The noise was incredible, the recoil dislocated the finger and shrapnel from
the rebounding (brass casings) lacerated the hands. The barrel was bent down,
the REAR of the backstrap was torn upwards and the ejector housing and rod
were torn off. Because the cylinder walls are thinner on .44/.45's, than
.38/.357's, they could not take the punishment of three rounds going off at
the same time into the frame. The two remaining rounds had the bullets almost
pulled out of them from Kinetic energy, and most probably where sticking out
of the bottoms of the remaining cylinders. Because there was (2) rounds
remaining and the whole top of the gun was gone, and the explaination states
that it was the SECOND round that did the damage, must mean that the shooter
accidentally fully loaded (6) rounds into the gun, firing one, then
over-rotating the second and hitting the left edge of the third, which
discharged all three, (the second, third and forth rounds). Or else, it was
the FIRST round over-rotation that struck the primer on the RIGHT side of the
SECOND round, that would have caused all THREE to take off at once. If I were
to advise the shooter about what happened, I would have the hand spring and
star wheel checked out first, BEFORE sending the gun to the factory.
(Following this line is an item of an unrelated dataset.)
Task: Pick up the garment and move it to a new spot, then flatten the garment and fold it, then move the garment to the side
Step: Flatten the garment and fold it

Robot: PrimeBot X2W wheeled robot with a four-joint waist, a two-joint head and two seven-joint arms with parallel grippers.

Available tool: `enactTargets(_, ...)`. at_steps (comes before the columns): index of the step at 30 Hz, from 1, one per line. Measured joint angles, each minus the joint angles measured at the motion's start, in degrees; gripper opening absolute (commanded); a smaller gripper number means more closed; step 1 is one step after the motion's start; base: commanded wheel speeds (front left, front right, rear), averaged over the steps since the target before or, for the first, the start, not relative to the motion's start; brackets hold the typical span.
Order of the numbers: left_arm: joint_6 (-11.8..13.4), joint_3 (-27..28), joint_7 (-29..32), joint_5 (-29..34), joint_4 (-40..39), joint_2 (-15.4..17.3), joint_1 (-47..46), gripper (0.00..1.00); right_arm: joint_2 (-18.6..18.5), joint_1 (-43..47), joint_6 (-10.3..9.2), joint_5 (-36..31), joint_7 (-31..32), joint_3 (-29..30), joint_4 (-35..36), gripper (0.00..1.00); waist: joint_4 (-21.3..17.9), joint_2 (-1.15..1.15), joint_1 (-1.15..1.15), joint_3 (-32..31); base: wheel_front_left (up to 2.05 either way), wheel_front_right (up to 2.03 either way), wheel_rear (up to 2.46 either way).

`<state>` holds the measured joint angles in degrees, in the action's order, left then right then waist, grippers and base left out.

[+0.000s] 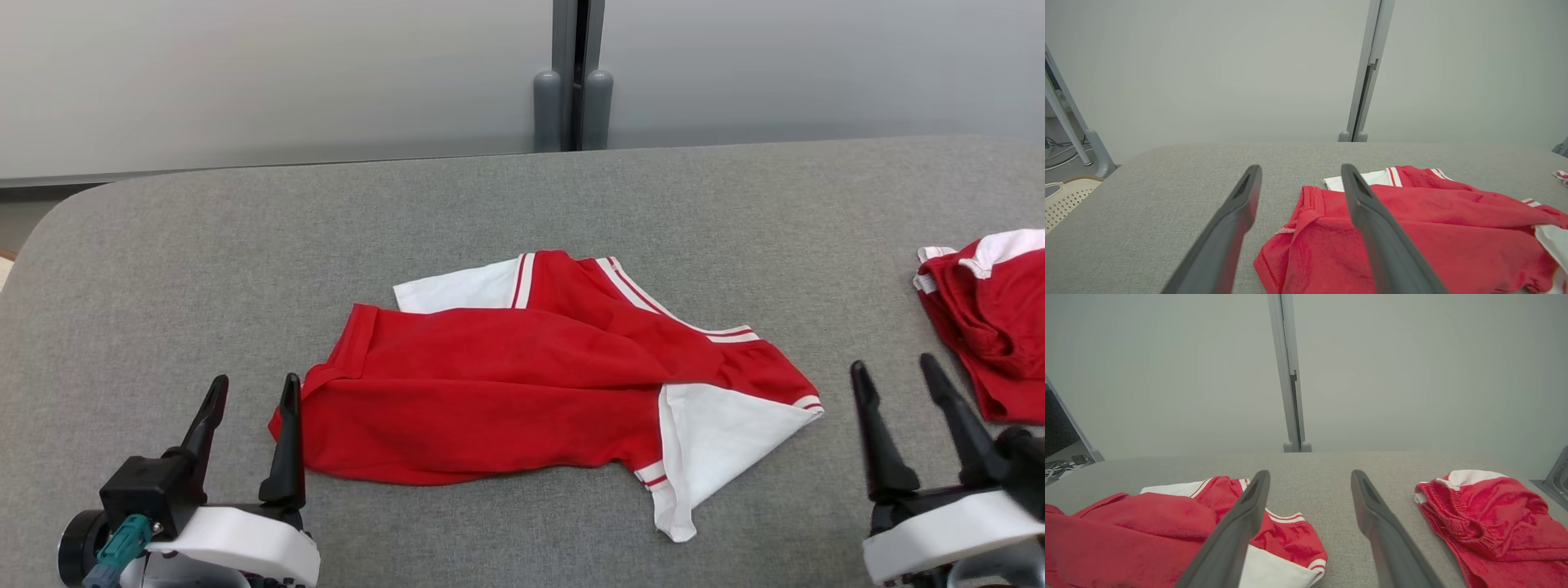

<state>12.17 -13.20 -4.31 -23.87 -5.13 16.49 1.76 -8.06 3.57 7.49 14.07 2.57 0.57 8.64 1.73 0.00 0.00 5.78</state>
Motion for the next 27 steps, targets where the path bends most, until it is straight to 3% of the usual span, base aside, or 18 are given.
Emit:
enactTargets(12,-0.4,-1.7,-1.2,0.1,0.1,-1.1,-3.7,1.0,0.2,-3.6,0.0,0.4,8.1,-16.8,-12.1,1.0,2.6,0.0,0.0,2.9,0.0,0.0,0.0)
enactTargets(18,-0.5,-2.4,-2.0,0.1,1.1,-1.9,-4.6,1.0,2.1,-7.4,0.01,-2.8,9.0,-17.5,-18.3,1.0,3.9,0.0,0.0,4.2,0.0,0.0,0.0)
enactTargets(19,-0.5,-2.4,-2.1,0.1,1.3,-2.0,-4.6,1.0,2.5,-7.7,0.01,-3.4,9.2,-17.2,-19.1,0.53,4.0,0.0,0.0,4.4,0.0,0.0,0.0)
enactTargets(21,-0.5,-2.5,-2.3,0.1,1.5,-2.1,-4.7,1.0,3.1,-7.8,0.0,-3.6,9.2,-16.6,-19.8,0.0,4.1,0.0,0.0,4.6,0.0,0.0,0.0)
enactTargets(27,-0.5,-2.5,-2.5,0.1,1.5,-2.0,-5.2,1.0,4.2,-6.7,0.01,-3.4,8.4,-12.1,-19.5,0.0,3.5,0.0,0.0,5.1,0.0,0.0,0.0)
I think they owe him a new gun. (unless he had an action job done, and the
gunsmith lightened the hand spring and polished the star wheel too much in an
effort to get the cylinder to spin real fast).


The cures:

(1) Obviously the factories have got to slow down the cylinders on all
revolvers and gunsmiths have got to learn not to slick them up so much that
the cylinders spin too freely. Because the hand works on the lever principal,
the difference in action work is almost unnoticable.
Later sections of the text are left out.